Airflow makes no assumptions about the content or location of the data represented by the URI, and treats the URI like a string.

Airflow marks a dataset as updated only if the task completes successfully. If the task fails or if it is skipped, no update occurs, and Airflow doesn’t schedule the consumer DAG.

https://airflow.apache.org/docs/apache-airflow/stable/authoring-and-scheduling/datasets.html

I've published a draft MR that, as far as I can tell, implements most of support for the produced_by configuration of a dataset. The code correctly recognizes, parses and models the produced_by section, and inserts a DatasetProducer object into a Dataset object. This DatasetProducer object supports its own implementation of the get_sensor_for method that takes precedence over Dataset's normal method, if the DatasetProducer is available.

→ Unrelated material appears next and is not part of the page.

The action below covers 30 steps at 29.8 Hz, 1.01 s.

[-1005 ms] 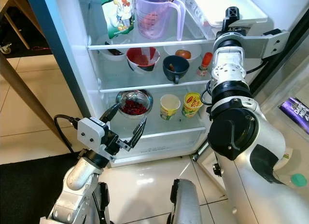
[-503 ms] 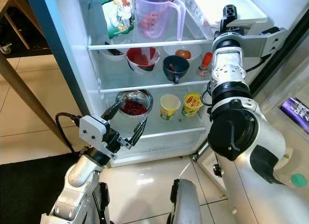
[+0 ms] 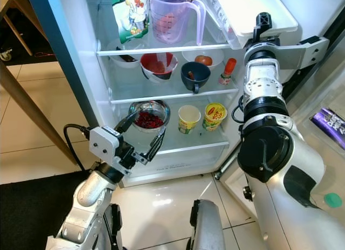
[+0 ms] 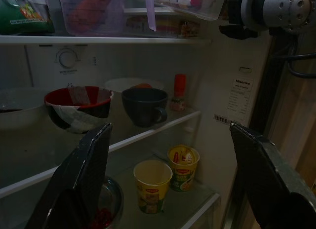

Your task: Restocking fridge

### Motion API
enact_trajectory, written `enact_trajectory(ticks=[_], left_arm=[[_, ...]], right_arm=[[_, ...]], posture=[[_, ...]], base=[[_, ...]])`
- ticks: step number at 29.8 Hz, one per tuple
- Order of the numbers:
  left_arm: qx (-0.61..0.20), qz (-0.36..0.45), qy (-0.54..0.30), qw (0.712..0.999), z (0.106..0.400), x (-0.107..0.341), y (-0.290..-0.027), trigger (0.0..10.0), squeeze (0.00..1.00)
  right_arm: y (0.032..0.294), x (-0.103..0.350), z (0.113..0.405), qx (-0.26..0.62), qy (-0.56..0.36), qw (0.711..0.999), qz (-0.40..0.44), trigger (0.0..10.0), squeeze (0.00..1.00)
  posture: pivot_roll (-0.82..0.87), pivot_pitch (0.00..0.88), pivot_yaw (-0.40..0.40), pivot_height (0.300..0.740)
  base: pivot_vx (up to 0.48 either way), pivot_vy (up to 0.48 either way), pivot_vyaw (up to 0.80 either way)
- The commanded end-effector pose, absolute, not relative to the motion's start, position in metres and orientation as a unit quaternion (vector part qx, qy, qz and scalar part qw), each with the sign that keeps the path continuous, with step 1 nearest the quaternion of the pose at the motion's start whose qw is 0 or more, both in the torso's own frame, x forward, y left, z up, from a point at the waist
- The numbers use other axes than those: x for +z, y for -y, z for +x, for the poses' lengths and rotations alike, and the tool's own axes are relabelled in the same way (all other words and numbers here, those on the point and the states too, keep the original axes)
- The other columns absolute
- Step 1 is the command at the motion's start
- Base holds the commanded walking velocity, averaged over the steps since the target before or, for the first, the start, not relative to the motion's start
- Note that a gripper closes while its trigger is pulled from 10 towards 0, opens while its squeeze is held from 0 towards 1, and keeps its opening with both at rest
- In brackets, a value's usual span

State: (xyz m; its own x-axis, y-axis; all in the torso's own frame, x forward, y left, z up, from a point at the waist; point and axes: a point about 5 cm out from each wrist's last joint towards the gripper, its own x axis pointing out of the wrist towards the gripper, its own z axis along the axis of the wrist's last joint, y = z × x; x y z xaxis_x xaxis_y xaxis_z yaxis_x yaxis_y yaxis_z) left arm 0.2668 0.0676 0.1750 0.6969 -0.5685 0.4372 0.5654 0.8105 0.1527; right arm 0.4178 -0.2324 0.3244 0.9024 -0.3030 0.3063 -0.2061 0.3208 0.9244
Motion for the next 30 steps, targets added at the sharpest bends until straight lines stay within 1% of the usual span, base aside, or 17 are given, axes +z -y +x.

One notable thing missing is the code that analyzes the difference between schedules of the origin DAG and target (remote) DAG, and automatically adjusts the execution_delta config param of the ExternalTaskSensor. This parameter is absolutely needed for the external task sensor to operate as we would expect it to operate. Code currently does support a manual override of that parameter though.

Airflow instances and their REST API URLs are hard-coded for now, I think most likely we will eventually want to change it into something more dynamic.